Da die Außenseite der Terrarien die kühlsten Stellen sind, kondensiert das Wasser in der Regel an den Scheiben, und da die Luft am Boden kühler ist als unter der Decke, beginnt die Kondensation meist in Bodennähe des Terrariums.

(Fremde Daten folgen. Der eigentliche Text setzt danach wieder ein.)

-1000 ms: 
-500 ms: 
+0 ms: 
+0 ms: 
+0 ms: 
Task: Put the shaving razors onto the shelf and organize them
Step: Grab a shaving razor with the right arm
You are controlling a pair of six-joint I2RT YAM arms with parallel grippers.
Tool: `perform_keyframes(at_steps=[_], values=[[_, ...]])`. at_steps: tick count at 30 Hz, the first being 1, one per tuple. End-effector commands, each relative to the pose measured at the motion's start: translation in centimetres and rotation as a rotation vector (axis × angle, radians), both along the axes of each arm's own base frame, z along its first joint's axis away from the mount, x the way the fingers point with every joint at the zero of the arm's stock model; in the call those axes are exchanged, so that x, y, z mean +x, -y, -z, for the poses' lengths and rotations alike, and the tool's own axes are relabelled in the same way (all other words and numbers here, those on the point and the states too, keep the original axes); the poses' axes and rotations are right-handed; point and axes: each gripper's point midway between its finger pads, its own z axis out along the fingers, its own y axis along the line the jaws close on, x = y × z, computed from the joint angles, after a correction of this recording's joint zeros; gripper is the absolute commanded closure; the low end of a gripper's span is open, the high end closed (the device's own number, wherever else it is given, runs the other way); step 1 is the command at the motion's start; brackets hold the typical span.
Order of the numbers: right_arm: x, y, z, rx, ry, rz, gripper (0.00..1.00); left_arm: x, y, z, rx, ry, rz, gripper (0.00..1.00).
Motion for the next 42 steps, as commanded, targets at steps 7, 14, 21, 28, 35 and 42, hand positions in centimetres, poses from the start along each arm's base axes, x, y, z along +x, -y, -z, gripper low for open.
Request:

Nun also zu den Anforderungen, die das Jemenchamäleon an das Klima stellt:
Die optimale Luftfeuchte liegt zwischen 65% - 80% relative Luftfeuchte. Die Temperatur sollte für die Tiere in einem Bereich zwischen 24 - 29° C liegen. Es wäre optimal, wenn im Terrarium gleichzeitig diese Temperaturen herrschen, also verschiedene Temperaturzonen vorhanden sind , so daß das Tier sich die augenblicklich bevorzugte Temperaturzone aussuchen kann. Zudem muß im Terrarium ein Spot installiert sein, der dem Jemenchamäleon die Möglichkeit, bietet sich auf 32- 33° C aufzuwärmen, doch dazu mehr bei der Beleuchtung.

Freie Zimmerhaltung:
Es besteht auch noch die Möglichkeit, das Chamäleon in freier Zimmerhaltung zu pflegen.
Dabei ist jedoch zu beachten, daß man bei freier Haltung nicht den Anforderungen an Luftfeuchte und Temperatur gerecht werden kann. Zum Ausgleich ist es zwingend erforderlich, einen Spot, wie in Beleuchtung beschrieben, zu installieren und dafür zu sorgen, daß das Tier viel Flüssigkeit zu sich nehmen kann, da es in freier Zimmerhaltung schnell dehydriert.

Zu niedrige Luftfeuchte:
Hat man Probleme, die Luftfeuchtigkeit auf einem akzeptablen Niveau zu halten, so kann man entweder öfter Sprühen, was jedoch eine nicht befriedigende Lösung darstellt, oder man kann einen Wasservernebler in das Terrarium integrieren, welchen man mittels einer Zeitschaltuhr bequem steuern kann. Am effektivsten ist jedoch der Einbau eines kleinen Zimmerbrunnens oder eines kleinen Wasserfalls. Der Vorteil liegt auf der Hand:
Durch die permanente Wasserverdunstung liegt auch eine konstantere Luftfeuchte vor, und der Brunnen / Wasserfall dient gegebenenfallts, sollte das Chamäleon ihn annehmen, auch gleichzeitig als Tränke (Beachten Sie aber dann bitte, daß die Chamäleons nicht in das Wasser koten- keine Äste über dem Brunnen hängen-. Ebenso muß das Wasser dann regelmäßig erneuert werden, um einer zu starken Bakterienvermehrung entgegenzuwirken.).